> **WHAT YOU SHOULD DO**
Exactly as it appears, restate the whole listing.

> **COLLECTED MATERIAL**

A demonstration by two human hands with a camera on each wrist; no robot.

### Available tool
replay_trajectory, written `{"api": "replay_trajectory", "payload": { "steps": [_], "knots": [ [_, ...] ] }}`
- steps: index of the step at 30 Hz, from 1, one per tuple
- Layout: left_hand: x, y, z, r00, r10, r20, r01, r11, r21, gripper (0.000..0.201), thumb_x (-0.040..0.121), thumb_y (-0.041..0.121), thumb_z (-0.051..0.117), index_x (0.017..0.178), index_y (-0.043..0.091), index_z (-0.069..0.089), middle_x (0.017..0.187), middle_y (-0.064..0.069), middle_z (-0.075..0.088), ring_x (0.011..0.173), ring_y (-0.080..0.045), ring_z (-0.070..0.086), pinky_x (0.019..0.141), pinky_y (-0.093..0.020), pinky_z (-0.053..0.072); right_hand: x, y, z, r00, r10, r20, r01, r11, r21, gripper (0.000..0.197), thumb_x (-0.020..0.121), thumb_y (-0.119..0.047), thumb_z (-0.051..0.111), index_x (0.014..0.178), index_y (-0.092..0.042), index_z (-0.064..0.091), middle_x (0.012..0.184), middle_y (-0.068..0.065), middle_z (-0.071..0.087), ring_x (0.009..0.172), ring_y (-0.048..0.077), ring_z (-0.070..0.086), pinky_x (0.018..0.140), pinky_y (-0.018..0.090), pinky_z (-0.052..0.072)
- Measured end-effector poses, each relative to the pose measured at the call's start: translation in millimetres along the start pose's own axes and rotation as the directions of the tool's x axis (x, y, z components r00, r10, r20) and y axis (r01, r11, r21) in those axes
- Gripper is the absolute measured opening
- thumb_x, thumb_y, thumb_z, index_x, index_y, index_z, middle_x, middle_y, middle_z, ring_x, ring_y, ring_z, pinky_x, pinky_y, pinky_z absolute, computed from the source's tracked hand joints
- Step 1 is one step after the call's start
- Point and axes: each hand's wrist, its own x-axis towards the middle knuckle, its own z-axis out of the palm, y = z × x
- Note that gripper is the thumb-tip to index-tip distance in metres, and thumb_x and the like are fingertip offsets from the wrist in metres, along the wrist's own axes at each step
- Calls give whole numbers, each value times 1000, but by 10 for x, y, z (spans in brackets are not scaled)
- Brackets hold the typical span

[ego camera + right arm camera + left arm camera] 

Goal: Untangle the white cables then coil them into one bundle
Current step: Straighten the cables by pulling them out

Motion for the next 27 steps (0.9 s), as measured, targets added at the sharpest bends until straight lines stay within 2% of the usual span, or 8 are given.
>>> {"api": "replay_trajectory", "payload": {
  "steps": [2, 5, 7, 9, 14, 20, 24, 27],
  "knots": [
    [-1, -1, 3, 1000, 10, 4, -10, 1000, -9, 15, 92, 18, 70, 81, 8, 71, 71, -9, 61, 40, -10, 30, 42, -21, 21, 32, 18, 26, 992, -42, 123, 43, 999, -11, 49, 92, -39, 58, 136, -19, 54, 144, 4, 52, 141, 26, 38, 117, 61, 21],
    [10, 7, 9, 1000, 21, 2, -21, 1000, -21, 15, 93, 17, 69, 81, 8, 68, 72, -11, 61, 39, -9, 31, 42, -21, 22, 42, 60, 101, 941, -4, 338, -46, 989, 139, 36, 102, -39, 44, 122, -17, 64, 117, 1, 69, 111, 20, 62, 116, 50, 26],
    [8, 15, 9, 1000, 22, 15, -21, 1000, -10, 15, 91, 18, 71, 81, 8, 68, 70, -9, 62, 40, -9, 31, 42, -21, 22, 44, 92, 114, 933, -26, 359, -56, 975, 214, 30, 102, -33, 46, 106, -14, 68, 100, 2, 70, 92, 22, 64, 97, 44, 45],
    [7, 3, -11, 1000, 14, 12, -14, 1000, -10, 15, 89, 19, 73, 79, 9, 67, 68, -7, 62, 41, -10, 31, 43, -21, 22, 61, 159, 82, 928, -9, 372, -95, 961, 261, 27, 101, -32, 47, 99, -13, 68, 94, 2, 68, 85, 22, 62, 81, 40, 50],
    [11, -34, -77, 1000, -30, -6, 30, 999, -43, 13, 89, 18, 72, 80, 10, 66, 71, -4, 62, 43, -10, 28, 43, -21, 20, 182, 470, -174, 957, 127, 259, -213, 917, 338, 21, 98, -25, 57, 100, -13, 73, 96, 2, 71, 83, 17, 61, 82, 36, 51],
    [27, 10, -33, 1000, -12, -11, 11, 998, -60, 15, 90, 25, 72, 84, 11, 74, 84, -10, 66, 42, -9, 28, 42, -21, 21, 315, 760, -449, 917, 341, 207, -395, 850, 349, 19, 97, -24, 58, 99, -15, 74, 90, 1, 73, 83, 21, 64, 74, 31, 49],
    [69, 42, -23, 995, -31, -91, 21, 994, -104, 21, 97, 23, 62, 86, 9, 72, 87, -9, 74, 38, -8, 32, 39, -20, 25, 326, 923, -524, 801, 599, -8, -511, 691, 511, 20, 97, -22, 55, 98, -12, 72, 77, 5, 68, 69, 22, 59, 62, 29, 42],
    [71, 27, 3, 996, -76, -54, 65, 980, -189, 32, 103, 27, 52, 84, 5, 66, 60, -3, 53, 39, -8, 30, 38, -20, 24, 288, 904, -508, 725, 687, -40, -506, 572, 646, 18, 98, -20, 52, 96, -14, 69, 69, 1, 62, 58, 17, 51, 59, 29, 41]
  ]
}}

> **ANSWER TO THE EXERCISE**
A demonstration by two human hands with a camera on each wrist; no robot.

### Available tool
replay_trajectory, written `{"api": "replay_trajectory", "payload": { "steps": [_], "knots": [ [_, ...] ] }}`
- steps: index of the step at 30 Hz, from 1, one per tuple
- Layout: left_hand: x, y, z, r00, r10, r20, r01, r11, r21, gripper (0.000..0.201), thumb_x (-0.040..0.121), thumb_y (-0.041..0.121), thumb_z (-0.051..0.117), index_x (0.017..0.178), index_y (-0.043..0.091), index_z (-0.069..0.089), middle_x (0.017..0.187), middle_y (-0.064..0.069), middle_z (-0.075..0.088), ring_x (0.011..0.173), ring_y (-0.080..0.045), ring_z (-0.070..0.086), pinky_x (0.019..0.141), pinky_y (-0.093..0.020), pinky_z (-0.053..0.072); right_hand: x, y, z, r00, r10, r20, r01, r11, r21, gripper (0.000..0.197), thumb_x (-0.020..0.121), thumb_y (-0.119..0.047), thumb_z (-0.051..0.111), index_x (0.014..0.178), index_y (-0.092..0.042), index_z (-0.064..0.091), middle_x (0.012..0.184), middle_y (-0.068..0.065), middle_z (-0.071..0.087), ring_x (0.009..0.172), ring_y (-0.048..0.077), ring_z (-0.070..0.086), pinky_x (0.018..0.140), pinky_y (-0.018..0.090), pinky_z (-0.052..0.072)
- Measured end-effector poses, each relative to the pose measured at the call's start: translation in millimetres along the start pose's own axes and rotation as the directions of the tool's x axis (x, y, z components r00, r10, r20) and y axis (r01, r11, r21) in those axes
- Gripper is the absolute measured opening
- thumb_x, thumb_y, thumb_z, index_x, index_y, index_z, middle_x, middle_y, middle_z, ring_x, ring_y, ring_z, pinky_x, pinky_y, pinky_z absolute, computed from the source's tracked hand joints
- Step 1 is one step after the call's start
- Point and axes: each hand's wrist, its own x-axis towards the middle knuckle, its own z-axis out of the palm, y = z × x
- Note that gripper is the thumb-tip to index-tip distance in metres, and thumb_x and the like are fingertip offsets from the wrist in metres, along the wrist's own axes at each step
- Calls give whole numbers, each value times 1000, but by 10 for x, y, z (spans in brackets are not scaled)
- Brackets hold the typical span

[ego camera + right arm camera + left arm camera] 

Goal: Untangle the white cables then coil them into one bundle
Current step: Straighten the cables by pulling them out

Motion for the next 27 steps (0.9 s), as measured, targets added at the sharpest bends until straight lines stay within 2% of the usual span, or 8 are given.
>>> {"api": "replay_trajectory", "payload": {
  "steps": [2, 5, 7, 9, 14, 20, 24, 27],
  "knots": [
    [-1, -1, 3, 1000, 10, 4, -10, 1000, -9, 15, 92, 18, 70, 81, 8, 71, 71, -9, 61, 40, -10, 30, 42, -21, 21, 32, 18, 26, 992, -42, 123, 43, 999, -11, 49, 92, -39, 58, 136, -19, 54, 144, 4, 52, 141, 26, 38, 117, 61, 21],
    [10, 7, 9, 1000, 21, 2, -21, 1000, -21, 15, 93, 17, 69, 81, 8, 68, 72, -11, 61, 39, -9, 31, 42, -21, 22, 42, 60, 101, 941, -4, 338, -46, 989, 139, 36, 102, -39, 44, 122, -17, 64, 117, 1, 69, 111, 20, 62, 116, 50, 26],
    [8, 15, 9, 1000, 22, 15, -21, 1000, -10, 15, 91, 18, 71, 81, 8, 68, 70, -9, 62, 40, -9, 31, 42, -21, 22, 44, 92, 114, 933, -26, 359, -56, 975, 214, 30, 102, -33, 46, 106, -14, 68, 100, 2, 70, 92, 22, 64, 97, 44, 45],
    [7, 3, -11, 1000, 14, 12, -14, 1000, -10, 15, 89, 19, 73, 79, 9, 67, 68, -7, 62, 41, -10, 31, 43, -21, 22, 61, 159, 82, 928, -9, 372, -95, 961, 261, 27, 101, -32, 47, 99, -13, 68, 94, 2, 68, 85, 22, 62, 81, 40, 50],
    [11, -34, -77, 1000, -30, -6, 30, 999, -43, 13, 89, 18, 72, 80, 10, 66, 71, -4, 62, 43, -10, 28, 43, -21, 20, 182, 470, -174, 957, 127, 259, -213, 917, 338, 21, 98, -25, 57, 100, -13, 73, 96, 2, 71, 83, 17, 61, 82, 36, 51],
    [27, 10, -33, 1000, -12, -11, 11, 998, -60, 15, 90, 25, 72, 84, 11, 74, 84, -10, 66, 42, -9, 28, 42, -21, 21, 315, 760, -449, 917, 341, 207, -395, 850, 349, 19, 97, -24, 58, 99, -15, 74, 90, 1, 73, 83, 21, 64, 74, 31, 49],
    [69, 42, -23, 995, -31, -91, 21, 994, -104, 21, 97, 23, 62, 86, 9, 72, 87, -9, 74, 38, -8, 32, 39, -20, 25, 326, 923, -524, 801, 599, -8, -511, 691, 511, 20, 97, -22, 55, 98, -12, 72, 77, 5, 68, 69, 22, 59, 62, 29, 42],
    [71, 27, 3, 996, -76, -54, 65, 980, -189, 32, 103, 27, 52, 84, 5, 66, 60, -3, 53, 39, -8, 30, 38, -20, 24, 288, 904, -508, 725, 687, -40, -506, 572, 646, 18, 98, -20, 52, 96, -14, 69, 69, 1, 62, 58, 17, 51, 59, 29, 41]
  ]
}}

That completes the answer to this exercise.